Certo, aquilo realmente extrapolou com a minha sensibilidade recém-renovada, fazendo com que uma lágrima solitária caísse no chão. Eu gentilmente pousei minha mão em sua nuca, sentindo seus cabelos macios e curtos, dizendo:
—Não vou.
E foi isso, com apenas estas duas palavras se firmou em mim algo que eu temia, algo que seria totalmente inédito e que existiu somente em minhas falsas lembranças: O sentimento de amizade. A partir daquele momento eu soube que se dependesse de mim nunca deixaria Annabel sozinha. Para o leitor isto deve ser um grande choque, pois acredito que a grande maioria daqueles que acompanharam este relato até agora mantém fresco na mente a imagem de um Samuel diferente, um que antes preferiria ver Annabel morta do que caminhando ao seu lado.
É com grande alegria que digo de uma vez por todas que aquela carcaça já não mais existe. Quando tudo foi revelado uma mudança abrupta se fez em mim, em todas as instâncias. Eu me sentia renovado, como se tivesse nascido novamente. E o mais importante: Não havia mais dor.

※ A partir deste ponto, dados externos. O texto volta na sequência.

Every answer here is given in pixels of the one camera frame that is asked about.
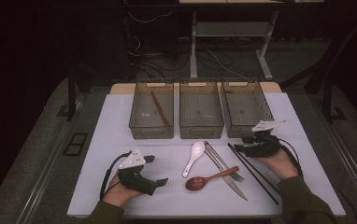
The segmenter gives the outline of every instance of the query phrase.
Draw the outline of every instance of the chopsticks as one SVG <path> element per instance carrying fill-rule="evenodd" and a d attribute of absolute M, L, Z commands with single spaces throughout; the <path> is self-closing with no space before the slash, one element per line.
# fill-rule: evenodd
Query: chopsticks
<path fill-rule="evenodd" d="M 166 117 L 166 114 L 164 113 L 164 110 L 162 109 L 161 105 L 159 104 L 158 99 L 155 96 L 155 93 L 153 93 L 153 91 L 151 91 L 151 96 L 152 96 L 152 100 L 156 105 L 156 108 L 158 109 L 159 114 L 161 115 L 162 121 L 164 122 L 164 126 L 169 127 L 170 126 L 170 122 Z"/>
<path fill-rule="evenodd" d="M 251 163 L 249 163 L 249 161 L 242 156 L 239 152 L 237 152 L 235 150 L 235 148 L 228 143 L 228 147 L 231 148 L 231 150 L 234 152 L 234 154 L 237 156 L 237 158 L 243 163 L 243 165 L 245 165 L 245 167 L 249 170 L 249 172 L 251 173 L 251 175 L 255 178 L 255 180 L 257 180 L 257 182 L 261 185 L 261 187 L 265 190 L 265 192 L 269 195 L 269 197 L 272 199 L 272 201 L 274 201 L 275 204 L 278 204 L 278 200 L 271 194 L 271 192 L 269 192 L 269 190 L 264 186 L 264 184 L 260 181 L 260 179 L 254 174 L 254 172 L 249 168 L 248 165 L 251 166 L 252 169 L 254 169 L 254 171 L 257 172 L 257 174 L 263 178 L 263 180 L 265 180 L 266 183 L 269 184 L 269 186 L 271 186 L 272 189 L 274 189 L 277 193 L 278 193 L 278 189 L 268 180 L 265 178 L 265 176 L 263 176 Z"/>

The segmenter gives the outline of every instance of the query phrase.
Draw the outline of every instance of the black chopstick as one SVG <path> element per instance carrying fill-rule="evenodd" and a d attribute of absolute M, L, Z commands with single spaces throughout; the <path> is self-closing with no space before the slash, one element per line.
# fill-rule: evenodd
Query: black chopstick
<path fill-rule="evenodd" d="M 234 154 L 237 156 L 237 158 L 243 163 L 243 165 L 245 165 L 245 167 L 249 170 L 249 172 L 251 173 L 251 175 L 255 178 L 255 180 L 257 180 L 257 182 L 261 185 L 261 187 L 263 187 L 263 189 L 265 190 L 265 192 L 269 195 L 269 197 L 272 199 L 272 201 L 274 201 L 275 204 L 278 204 L 278 200 L 271 194 L 271 192 L 269 192 L 269 190 L 263 185 L 263 183 L 260 181 L 260 179 L 254 174 L 254 172 L 249 168 L 249 166 L 244 162 L 246 161 L 248 164 L 250 164 L 246 158 L 244 158 L 242 155 L 240 155 L 240 153 L 236 152 L 235 148 L 228 143 L 228 147 L 231 148 L 231 150 L 234 152 Z M 251 165 L 251 167 L 257 171 L 257 173 L 263 177 L 264 180 L 266 180 L 266 178 L 260 174 L 260 172 L 255 169 L 254 166 Z"/>

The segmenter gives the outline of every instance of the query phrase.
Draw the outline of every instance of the gray floor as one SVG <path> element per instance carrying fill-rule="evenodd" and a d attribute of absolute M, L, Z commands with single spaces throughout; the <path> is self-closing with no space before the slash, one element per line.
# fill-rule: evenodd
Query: gray floor
<path fill-rule="evenodd" d="M 185 42 L 182 46 L 182 52 L 188 52 Z M 260 41 L 251 39 L 201 41 L 197 58 L 202 58 L 202 62 L 198 61 L 198 76 L 236 76 L 221 69 L 214 56 L 204 50 L 207 48 L 231 71 L 243 76 L 262 78 L 254 54 L 260 46 Z M 308 68 L 319 60 L 328 46 L 329 42 L 325 40 L 282 40 L 271 43 L 266 59 L 270 62 L 273 81 L 280 83 Z M 143 66 L 146 72 L 139 71 L 137 77 L 149 77 L 149 74 L 161 77 L 161 71 L 166 77 L 188 77 L 188 56 L 188 53 L 182 53 L 173 60 L 152 54 L 149 56 L 151 63 L 146 64 L 157 69 Z M 331 183 L 355 208 L 354 212 L 350 203 L 339 194 L 347 212 L 345 217 L 338 219 L 339 223 L 355 223 L 357 184 L 354 182 L 355 177 L 348 172 L 349 168 L 342 162 L 340 150 L 342 147 L 346 149 L 357 165 L 357 111 L 339 89 L 334 89 L 333 106 L 339 106 L 347 120 L 326 123 L 321 115 L 321 92 L 315 95 L 305 94 L 303 88 L 306 81 L 306 78 L 300 80 L 285 91 L 289 93 L 293 107 Z M 50 97 L 0 188 L 0 223 L 79 223 L 78 219 L 68 217 L 65 213 L 109 87 L 93 87 L 90 93 L 78 94 L 79 111 L 72 121 L 66 121 L 65 117 L 57 116 L 67 104 L 66 85 L 64 81 Z M 85 147 L 78 157 L 64 156 L 62 152 L 73 133 L 89 134 Z M 245 220 L 231 221 L 248 223 Z M 273 223 L 284 222 L 276 218 Z"/>

Nós não estávamos empenhados em permanecer naquela sala por muito mais tempo, só de olhar para todos aqueles clones me dava calafrios. Então subimos as escadas e retornamos para Arcania, mas desta vez com novos olhos. Tudo estava mudado.

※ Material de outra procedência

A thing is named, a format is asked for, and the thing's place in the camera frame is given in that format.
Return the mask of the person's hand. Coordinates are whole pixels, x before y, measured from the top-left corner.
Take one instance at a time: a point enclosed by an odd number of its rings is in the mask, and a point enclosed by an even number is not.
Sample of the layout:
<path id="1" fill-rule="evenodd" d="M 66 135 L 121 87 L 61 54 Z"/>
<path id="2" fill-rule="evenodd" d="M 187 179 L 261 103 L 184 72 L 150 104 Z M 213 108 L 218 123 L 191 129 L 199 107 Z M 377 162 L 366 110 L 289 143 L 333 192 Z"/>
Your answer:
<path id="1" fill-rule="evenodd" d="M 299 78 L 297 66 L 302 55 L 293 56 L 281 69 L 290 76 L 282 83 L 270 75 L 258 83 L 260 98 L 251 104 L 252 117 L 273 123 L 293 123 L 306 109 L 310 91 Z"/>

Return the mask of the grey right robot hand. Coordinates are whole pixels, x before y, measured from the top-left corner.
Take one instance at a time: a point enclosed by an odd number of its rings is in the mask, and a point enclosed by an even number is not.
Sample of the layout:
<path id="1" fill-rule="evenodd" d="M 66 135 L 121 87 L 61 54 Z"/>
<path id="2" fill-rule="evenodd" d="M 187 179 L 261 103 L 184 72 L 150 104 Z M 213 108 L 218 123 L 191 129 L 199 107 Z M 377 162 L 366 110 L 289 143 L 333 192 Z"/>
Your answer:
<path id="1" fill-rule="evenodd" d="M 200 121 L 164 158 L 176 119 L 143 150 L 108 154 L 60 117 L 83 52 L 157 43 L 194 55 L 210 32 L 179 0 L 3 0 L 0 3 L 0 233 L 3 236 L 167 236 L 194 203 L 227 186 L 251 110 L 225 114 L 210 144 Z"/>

Realmente não havia pressa para nosso encontro com a morte, e a fome gritava cada vez mais alto. Então sem dizer nada, pois estavamos pensando na mesma coisa, arrombamos a porta da sala dos funcionários, nos deparando com certas coisas tão comuns para a maioria dos leitores, mas que para nós eram totalmente inéditas: Um sofá com mesa, bebedouro, armários de metal, e uma máquina de salgados e doces. Quando percebi a existência do último ítem da lista minha boca começou a salivar e meu estômago a se contorcer, pois um banquete como aquele residia apenas em meus sonhos mais belos. E pelo visto Annabel sentia o mesmo.
Não perdemos tempo, quebrando o vidro da máquina, pegamos tudo e jogamos na mesa, e sem demora começamos a comer. Para alguém que na prática nunca saboreou nada além de uma pasta cinza desprovida de qualquer sabor as barrinhas de cereal e os salgadinhos pareciam ser iguarias exóticas. Nós nunca nos sentimos tão bem, nunca na minha curta vida ficara tão feliz com algo tão simples, bebemos água como se fosse vinho e sentimo-nos reis ao saborear tão farta ceia, pelo menos para os nossos parâmetros.

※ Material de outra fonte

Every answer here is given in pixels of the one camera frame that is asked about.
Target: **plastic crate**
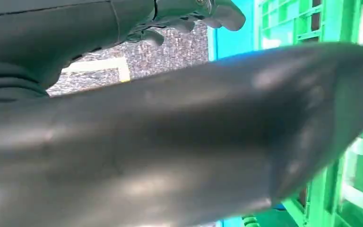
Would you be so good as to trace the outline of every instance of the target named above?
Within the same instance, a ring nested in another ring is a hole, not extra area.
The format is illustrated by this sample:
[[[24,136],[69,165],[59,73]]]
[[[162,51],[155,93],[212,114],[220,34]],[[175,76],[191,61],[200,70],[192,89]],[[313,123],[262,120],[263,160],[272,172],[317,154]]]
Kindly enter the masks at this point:
[[[256,49],[303,42],[363,44],[363,0],[263,0],[255,7]],[[363,135],[283,204],[300,227],[363,227]]]
[[[256,10],[258,49],[317,41],[322,35],[321,0],[264,0]]]

Quando terminamos Annabel tomou o sofá para sí e deitou-se, eu por outro lado estava curioso quanto aos ítens que poderiam estar dentro dos armários, talvez algo útil para nós. Então com o cabo da faca eu começara a bater no cadeado do primeiro armário até que abrisse, quando consegui fiquei desapontado ao descobrir que estava vazio, mas não desistindo da minha busca fiz o mesmo com os outros.
Ao abrir o quarto armário fiquei surpreso ao encontrar uma jaqueta de couro dobrada de qualquer jeito. Ao segurá-la em minha frente percebi o quanto era bonita, e sendo sincero me emocionei um pouco ao notar que estava segurando uma coisa 100% verdadeira em minhas mãos. Lembrei que poderia ter algo nos bolsos, e ao procurar achei um isqueiro e um masso de cigarros.
Parei o que estava fazendo quando notei Annabel, em suas tentativas de pegar no sono ela parecia estar sentindo frio, então eu gentilmente pousei a jaqueta sobre ela.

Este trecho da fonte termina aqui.